| WHAT IS BEING ASKED |
Lift out, unaltered, the lines of the material below between the line holding "Locate the wide" and the line holding "<point>270,64</point>", counting both.

| TASK DATA |
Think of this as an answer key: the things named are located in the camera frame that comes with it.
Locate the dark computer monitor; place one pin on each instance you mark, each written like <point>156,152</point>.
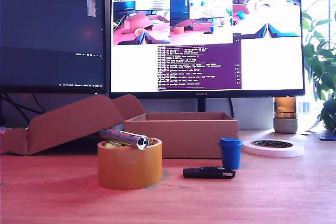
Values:
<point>47,37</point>

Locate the amber glass jar grey base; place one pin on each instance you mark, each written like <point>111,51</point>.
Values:
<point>284,127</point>

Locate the wide brown tape roll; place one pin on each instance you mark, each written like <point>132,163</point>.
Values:
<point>128,169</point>

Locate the bright Huawei computer monitor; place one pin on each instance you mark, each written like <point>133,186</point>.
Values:
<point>270,64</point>

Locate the small blue cup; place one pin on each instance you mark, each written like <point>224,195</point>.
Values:
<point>231,155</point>

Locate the black monitor stand neck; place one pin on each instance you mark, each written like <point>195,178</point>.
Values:
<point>201,104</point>

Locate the open brown cardboard box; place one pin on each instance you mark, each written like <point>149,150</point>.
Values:
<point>189,140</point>

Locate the black USB stick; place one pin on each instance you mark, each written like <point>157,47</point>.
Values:
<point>204,172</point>

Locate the grey monitor stand foot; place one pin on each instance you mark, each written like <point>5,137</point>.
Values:
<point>119,126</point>

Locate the small blue disc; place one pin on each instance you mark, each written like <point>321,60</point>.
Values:
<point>328,137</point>

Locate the flat white tape roll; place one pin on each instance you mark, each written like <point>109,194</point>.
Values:
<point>270,151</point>

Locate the green leafy plant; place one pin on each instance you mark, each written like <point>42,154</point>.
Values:
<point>319,64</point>

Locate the silver laser pointer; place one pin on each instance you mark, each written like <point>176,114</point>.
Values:
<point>123,137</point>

| OUTPUT |
Locate the wide brown tape roll; place one pin on each instance you mark, each written like <point>132,163</point>.
Values:
<point>128,169</point>

Locate the bright Huawei computer monitor; place one pin on each instance you mark, each written like <point>133,186</point>.
Values:
<point>270,64</point>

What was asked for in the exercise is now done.